In the past, similar rules have been badly policed. No more: anyone caught can now get a £21 fine and a public shaming on a government website, while employers who allow employees to smoke face a £1,000 fine.
This isn’t going to stop China’s 300 million smokers overnight, but it tells you what the Chinese authorities want; and we know they mostly get what they want. You can read more on this in today’s Money Morning, but it’s also worth noting a development that’s sent tobacco stocks plunging today.
Yesterday, Canadian authorities ordered British American Tobacco’s Canadian subsidiary to pay smokers CDN$10.4bn (around £5.5 billion) in damages. That, as the analysts at Hargreaves Lansdown point out, would wipe out around a year’s profits for the tobacco firm. Ouch.

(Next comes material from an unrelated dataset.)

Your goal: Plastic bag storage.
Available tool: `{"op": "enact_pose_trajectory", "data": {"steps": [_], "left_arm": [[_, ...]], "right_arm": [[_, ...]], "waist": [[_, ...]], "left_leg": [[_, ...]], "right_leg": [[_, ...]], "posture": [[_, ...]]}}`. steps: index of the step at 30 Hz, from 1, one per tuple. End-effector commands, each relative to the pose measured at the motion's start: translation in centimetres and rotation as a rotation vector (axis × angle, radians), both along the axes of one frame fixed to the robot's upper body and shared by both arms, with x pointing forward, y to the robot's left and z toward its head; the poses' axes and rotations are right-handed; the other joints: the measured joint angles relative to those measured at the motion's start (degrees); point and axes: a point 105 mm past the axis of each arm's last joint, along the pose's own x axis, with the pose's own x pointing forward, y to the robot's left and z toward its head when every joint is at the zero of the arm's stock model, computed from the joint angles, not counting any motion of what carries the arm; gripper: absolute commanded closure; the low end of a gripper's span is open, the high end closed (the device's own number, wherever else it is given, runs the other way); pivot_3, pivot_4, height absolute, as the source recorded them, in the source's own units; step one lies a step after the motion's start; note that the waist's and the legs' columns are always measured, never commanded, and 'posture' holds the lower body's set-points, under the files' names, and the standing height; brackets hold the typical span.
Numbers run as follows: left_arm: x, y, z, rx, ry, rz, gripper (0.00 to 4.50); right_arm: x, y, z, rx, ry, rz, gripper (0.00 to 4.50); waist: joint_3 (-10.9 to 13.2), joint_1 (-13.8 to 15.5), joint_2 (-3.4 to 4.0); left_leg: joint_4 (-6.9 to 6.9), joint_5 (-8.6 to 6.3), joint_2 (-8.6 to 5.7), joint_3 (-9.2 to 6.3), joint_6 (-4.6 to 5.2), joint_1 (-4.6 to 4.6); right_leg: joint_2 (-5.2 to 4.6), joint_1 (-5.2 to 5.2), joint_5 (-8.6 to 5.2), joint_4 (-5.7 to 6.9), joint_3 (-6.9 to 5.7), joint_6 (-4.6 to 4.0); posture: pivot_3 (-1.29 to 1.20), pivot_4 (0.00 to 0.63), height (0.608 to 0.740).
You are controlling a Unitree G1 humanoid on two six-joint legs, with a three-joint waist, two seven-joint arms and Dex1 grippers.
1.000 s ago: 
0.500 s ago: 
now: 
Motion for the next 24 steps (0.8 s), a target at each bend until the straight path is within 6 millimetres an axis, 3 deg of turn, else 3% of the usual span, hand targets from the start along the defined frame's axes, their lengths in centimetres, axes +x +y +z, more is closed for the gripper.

BAT is to appeal, and presumably appeal again if necessary – as are the other two firms hit with damages (Japan Tobacco and Philip Morris). But they won’t necessarily win – and appealing doesn’t come cheap, in either cash or reputation terms.
The lesson for investors here is that the dividends will keep coming for now. But I don’t think tobacco is as safe as you might think it is. That might be something for those invested in Neil Woodford’s Woodford Equity Income Fund to think about: around 15% of the portfolio is in tobacco.